In a phone conservation, lawmaker Na Seong-lin, who attended the meeting, said the ruling party will discuss with the government amendments to laws and enforcement decrees in February and March because the real economy will likely see the worst of the economic crisis soon.

Yoon and participants at the gathering said they will push for the removal of price ceilings on new apartments that were introduced in 2006. The removal of the ceilings was a campaign promise made by President Lee Myung-bak.

The government and the ruling party will also considering lifting anti-speculative measures imposed on the three southern Seoul districts of Gangnam, Seocho and Songpa, given that apartment prices have sharply dropped.

The three areas contain many high-priced apartment complexes, so people have been prohibited from reselling newly purchased apartments and been limited in the amount of loans for housing purchases.

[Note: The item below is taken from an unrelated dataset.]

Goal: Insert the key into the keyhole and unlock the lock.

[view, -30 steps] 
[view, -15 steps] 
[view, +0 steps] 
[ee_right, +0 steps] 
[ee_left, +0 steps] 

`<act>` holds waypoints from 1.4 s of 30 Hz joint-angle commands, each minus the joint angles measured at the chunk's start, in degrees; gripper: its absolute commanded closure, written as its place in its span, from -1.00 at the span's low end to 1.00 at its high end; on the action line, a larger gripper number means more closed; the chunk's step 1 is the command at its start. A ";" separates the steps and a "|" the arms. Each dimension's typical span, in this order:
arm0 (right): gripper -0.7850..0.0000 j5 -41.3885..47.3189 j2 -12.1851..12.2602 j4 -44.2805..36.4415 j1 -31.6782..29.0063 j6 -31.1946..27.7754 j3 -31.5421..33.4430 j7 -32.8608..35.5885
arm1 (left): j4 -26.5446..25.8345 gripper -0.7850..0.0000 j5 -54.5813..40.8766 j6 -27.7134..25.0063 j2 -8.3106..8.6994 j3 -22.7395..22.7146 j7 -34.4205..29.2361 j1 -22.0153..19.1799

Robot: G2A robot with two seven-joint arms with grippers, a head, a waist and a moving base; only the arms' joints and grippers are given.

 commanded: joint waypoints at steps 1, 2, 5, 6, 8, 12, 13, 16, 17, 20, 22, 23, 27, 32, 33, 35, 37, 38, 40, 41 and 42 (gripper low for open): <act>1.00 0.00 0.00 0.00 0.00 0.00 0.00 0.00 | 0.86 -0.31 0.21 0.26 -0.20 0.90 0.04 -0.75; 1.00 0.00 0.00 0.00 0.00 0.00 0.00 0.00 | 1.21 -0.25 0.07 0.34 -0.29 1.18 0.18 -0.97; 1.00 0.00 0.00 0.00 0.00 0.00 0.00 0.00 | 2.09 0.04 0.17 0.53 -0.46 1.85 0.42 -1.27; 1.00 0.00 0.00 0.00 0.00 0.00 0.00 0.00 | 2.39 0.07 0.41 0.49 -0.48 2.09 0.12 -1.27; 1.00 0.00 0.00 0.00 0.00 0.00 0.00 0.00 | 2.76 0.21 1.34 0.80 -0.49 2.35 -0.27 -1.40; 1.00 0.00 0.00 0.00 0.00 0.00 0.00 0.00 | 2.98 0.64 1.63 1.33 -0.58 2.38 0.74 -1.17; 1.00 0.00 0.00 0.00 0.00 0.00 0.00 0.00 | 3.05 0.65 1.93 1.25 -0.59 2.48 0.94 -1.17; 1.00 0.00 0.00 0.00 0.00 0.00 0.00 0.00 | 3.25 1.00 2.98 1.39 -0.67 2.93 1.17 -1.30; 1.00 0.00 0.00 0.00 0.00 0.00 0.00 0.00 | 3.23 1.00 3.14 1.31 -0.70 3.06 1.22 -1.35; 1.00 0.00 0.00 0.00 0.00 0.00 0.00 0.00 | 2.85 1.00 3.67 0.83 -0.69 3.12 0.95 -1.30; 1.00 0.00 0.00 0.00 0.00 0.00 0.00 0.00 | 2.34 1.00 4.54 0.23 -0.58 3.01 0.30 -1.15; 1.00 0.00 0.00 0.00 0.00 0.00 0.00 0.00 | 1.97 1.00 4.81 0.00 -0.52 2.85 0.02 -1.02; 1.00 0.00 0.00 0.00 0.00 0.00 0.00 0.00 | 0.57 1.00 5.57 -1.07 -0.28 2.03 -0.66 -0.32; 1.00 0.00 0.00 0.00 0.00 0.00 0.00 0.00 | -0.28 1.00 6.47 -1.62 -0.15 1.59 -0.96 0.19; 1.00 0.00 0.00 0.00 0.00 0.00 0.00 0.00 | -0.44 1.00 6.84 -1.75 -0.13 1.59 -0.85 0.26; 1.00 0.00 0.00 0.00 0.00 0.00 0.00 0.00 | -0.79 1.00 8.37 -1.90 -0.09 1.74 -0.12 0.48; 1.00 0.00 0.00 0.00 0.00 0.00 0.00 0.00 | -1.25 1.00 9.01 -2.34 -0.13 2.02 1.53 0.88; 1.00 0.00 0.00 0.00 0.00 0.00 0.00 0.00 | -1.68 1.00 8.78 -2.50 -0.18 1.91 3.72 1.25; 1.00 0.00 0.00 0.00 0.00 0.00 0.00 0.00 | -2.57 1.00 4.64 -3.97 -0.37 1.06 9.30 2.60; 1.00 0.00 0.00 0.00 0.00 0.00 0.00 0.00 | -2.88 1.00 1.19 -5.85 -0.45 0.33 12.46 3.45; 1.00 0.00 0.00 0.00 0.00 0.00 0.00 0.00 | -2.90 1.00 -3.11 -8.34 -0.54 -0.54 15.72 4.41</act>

The timing of the deregulation will be decided after further discussion since critics within the government and business circles are voicing opposition and signs of price rebound have appeared for old apartments for reconstruction in the three districts.

Yoon said the reclassification of speculation-prone zones is possible by changing relevant enforcement ordinances without having to revise laws at the National Assembly.

To help sell unsold apartments in the provinces, both the government and the ruling party have also agreed to temporarily exempt transfer taxes by amending regulations of the Special Tax Treatment Control Law and completely or partially lift the ban on the trading of newly purchased apartments.

Also under review is a five-year waiver on transfer taxes on unsold apartments outside the capital area on the condition that the purchase is made within a year after the tax exemption is introduced.